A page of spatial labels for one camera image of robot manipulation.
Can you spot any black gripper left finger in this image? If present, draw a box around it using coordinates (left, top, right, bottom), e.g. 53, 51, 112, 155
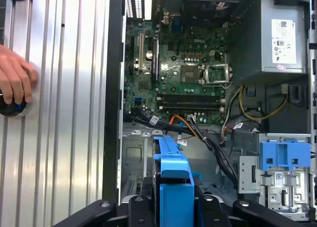
53, 176, 160, 227

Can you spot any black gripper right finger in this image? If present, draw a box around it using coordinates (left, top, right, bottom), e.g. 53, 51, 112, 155
194, 176, 306, 227

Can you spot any hard disk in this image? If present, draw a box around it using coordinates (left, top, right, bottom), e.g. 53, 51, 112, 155
152, 135, 204, 227

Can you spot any round black tool blue ring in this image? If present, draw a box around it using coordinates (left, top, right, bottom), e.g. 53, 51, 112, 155
0, 90, 32, 118

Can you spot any metal disk bay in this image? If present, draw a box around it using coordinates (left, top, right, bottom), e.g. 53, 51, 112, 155
120, 129, 239, 199

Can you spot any person's bare hand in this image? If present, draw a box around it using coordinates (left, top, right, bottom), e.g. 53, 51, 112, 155
0, 43, 40, 106

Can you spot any silver metal drive cage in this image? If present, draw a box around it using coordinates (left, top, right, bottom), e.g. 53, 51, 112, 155
238, 132, 313, 222

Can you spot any blue plastic drive latch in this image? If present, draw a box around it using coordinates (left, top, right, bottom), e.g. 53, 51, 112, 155
259, 137, 312, 171

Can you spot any black RAM slot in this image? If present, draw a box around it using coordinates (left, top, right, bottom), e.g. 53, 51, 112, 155
156, 98, 226, 103
156, 103, 226, 108
156, 93, 226, 99
156, 107, 226, 112

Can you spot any open black PC case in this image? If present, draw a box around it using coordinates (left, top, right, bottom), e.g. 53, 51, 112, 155
103, 0, 317, 227

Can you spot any CPU socket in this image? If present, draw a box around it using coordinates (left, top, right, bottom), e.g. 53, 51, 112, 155
202, 62, 234, 88

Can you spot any metal socket cover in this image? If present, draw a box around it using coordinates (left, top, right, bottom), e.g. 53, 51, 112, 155
180, 64, 203, 84

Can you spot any long black expansion slot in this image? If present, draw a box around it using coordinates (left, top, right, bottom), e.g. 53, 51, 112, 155
151, 38, 159, 84

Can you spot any beige expansion slot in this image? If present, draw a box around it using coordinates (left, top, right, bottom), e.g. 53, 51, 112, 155
138, 33, 145, 72

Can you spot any green Dell motherboard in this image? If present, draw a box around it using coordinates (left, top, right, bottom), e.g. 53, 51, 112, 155
125, 18, 235, 126

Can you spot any silver Dell power supply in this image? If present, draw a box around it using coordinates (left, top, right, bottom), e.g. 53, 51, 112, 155
226, 0, 310, 83

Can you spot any black case fan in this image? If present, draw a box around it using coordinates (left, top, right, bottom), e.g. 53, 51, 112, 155
182, 0, 239, 27

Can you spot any black wire bundle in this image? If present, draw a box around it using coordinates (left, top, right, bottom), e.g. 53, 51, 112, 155
123, 108, 239, 189

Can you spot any orange wire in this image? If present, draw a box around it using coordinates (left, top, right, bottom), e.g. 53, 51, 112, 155
169, 114, 207, 141

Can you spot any yellow wire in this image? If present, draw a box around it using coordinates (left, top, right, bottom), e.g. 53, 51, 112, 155
238, 84, 290, 121

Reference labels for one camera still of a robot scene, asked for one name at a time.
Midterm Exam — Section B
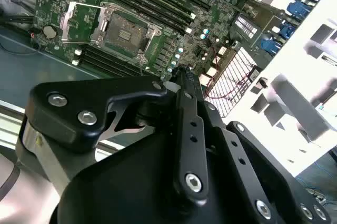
· · · · ·
* _Task description_: The word to find is "labels". Copy every line of the records that holds it.

* _Answer for the task_:
A page of spatial labels for one camera image of robot manipulation.
Reference labels for one camera still of a robot scene, asked for one name at a time.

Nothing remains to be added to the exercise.